-- TASK TO COMPLETE --
Take from the data every line in which the word "camera" is found.

[Records from a data collection]

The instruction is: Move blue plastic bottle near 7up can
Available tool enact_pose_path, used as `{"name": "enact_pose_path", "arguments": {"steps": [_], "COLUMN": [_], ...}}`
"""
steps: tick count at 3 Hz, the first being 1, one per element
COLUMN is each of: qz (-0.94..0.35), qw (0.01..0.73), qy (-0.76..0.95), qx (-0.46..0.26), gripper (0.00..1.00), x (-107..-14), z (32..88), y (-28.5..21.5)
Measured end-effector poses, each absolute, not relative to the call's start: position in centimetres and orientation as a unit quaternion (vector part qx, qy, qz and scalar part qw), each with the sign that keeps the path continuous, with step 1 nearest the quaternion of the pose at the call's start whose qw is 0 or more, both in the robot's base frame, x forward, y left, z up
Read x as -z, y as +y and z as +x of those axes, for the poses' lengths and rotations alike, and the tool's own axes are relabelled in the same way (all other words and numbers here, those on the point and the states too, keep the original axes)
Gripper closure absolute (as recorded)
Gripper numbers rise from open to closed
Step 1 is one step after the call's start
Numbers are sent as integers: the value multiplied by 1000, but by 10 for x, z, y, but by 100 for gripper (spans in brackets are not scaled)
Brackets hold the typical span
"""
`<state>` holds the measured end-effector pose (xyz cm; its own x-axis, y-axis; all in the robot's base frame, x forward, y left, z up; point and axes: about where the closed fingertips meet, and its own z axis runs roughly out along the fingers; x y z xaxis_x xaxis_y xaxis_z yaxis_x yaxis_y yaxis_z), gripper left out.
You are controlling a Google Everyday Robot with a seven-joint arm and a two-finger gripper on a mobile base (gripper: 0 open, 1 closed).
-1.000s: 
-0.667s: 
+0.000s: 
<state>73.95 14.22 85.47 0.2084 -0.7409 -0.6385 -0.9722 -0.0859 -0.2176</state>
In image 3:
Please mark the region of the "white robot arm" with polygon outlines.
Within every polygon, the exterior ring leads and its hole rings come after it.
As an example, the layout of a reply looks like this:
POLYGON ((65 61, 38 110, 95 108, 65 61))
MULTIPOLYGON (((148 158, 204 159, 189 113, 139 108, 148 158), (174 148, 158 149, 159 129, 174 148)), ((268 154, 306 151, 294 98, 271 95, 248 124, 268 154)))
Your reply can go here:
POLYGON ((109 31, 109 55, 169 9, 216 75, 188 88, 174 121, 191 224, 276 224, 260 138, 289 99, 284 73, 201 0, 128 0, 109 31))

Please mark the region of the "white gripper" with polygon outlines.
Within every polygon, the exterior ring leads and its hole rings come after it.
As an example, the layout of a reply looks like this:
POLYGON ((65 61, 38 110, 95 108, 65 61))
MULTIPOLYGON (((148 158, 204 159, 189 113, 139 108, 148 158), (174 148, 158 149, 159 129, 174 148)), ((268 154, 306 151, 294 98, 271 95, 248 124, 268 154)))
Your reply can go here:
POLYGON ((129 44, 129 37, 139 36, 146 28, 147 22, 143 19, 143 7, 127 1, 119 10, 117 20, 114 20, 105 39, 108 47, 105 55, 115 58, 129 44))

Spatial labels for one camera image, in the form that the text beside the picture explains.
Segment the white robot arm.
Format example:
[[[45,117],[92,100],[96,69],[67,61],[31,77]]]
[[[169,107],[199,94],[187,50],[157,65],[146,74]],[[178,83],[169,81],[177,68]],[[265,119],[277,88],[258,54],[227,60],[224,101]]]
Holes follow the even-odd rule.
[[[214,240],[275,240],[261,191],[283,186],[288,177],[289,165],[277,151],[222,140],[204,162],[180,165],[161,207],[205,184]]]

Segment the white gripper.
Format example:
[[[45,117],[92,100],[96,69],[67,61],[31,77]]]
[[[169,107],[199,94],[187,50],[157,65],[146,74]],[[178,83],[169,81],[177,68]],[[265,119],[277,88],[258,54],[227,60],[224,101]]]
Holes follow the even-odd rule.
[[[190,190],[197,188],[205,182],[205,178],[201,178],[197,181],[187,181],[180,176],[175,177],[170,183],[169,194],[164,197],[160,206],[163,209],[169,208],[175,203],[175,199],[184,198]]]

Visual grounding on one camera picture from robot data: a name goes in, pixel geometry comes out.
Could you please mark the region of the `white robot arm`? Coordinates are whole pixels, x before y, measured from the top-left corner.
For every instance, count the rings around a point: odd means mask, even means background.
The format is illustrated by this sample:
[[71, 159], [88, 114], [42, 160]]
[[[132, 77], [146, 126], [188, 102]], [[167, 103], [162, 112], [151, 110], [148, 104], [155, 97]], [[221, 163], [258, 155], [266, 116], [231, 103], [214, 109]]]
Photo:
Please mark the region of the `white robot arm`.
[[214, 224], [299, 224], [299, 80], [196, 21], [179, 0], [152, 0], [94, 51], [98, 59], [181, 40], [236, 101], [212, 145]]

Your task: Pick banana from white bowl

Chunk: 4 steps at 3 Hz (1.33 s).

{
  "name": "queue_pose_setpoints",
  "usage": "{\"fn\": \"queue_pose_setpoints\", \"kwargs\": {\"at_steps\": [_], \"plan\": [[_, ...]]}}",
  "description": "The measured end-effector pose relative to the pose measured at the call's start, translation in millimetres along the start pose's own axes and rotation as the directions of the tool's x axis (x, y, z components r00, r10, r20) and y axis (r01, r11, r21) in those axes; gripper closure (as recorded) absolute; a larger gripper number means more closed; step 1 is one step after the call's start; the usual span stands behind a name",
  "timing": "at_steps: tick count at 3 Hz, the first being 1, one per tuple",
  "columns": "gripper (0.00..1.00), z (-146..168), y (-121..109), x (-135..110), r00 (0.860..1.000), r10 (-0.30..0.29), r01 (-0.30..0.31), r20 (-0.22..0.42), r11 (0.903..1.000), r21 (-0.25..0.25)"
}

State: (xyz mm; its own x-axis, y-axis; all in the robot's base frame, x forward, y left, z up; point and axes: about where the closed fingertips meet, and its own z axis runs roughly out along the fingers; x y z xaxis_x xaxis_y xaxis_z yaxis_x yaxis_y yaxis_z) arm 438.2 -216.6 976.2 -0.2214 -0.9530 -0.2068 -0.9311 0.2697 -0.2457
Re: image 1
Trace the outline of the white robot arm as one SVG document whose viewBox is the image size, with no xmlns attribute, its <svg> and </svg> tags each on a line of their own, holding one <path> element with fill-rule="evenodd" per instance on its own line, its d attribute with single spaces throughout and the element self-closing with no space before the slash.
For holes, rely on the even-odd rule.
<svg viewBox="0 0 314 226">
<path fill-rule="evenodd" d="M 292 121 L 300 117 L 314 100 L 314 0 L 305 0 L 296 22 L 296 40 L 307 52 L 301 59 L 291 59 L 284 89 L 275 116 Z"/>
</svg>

-- SOLUTION TO THE PROBLEM --
Spatial labels for one camera image, in the form that the text beside the picture explains.
Visual grounding on one camera picture from robot data: a name goes in, pixel geometry comes out.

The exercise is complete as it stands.